Foul-Smelling Urine: Pregnancy

Dr. Kaaki says there is really no change in the smell of urine for a pregnant woman, but there is a change in her nose. The change in hormones in expectant moms can result in a heightened sense of smell. It’s called hyperosmia.

“That’s why early in their pregnancy some women can’t tolerate certain smells, whether it’s perfume or certain foods. The increased sense of smell might cause a pregnant woman to notice the smell of urine more, even though it hasn’t really changed,” Dr. Kaaki says.

In addition to the increased sense of smell, Dr. Kaaki says a few other things might cause a pregnant woman’s urine to change odors. 

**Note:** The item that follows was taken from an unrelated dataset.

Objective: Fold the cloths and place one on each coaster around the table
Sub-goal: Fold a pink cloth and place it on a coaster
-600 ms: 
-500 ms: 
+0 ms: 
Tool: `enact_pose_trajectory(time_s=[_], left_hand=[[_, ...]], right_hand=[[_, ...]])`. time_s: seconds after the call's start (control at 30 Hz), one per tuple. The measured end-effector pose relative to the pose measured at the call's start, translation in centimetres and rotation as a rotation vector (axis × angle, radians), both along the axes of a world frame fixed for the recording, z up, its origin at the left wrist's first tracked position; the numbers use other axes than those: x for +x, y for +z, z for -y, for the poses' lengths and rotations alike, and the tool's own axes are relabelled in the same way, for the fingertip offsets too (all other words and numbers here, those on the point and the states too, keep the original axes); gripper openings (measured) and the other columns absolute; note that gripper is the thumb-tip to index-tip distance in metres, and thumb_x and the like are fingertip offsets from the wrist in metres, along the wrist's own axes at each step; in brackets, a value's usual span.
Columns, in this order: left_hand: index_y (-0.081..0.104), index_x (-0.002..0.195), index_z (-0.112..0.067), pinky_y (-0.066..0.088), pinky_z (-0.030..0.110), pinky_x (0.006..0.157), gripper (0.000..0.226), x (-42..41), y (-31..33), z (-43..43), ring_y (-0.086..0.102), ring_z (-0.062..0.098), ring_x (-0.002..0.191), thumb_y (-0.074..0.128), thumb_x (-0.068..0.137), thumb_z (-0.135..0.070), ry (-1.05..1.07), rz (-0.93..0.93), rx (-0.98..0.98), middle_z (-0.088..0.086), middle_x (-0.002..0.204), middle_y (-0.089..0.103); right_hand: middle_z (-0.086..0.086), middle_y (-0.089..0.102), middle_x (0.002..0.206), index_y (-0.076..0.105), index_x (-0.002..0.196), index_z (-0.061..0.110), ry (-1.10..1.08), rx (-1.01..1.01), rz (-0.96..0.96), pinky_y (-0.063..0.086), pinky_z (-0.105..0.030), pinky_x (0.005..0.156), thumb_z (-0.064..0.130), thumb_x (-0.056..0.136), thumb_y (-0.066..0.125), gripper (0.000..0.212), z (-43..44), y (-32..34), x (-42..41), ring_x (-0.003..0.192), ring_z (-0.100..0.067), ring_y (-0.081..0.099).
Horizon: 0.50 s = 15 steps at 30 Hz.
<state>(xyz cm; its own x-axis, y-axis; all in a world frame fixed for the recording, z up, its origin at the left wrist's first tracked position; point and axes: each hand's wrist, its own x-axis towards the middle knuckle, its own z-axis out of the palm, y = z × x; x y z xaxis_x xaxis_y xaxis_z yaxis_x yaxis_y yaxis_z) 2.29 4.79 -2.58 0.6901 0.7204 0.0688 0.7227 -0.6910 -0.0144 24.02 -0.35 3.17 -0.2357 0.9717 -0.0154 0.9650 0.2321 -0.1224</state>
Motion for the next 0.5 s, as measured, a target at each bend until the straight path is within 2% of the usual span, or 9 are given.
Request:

“Some women, early in pregnancy, might have more sickness or vomiting or they are having diarrhea, so they become dehydrated. Prenatal vitamins also have vitamin B and D, which we discussed can cause foul-smelling urine. Pregnant women are also more prone to UTIs,” Dr. Kaaki says.

When to Visit the Doctor for Foul-Smelling Urine

Since the primary cause of foul-smelling urine is dehydration, Dr. Kaaki suggests increasing your water intake for 24 hours. If the smell persists, or if you notice any additional symptoms of pain, urgency or change in urine color, contact your clinic. Often, your provider can make it easy for you by simply putting in an order for a urine sample at the lab. Then, you can skip the clinic visit and jump right to finding answers to why you might be feeling bad.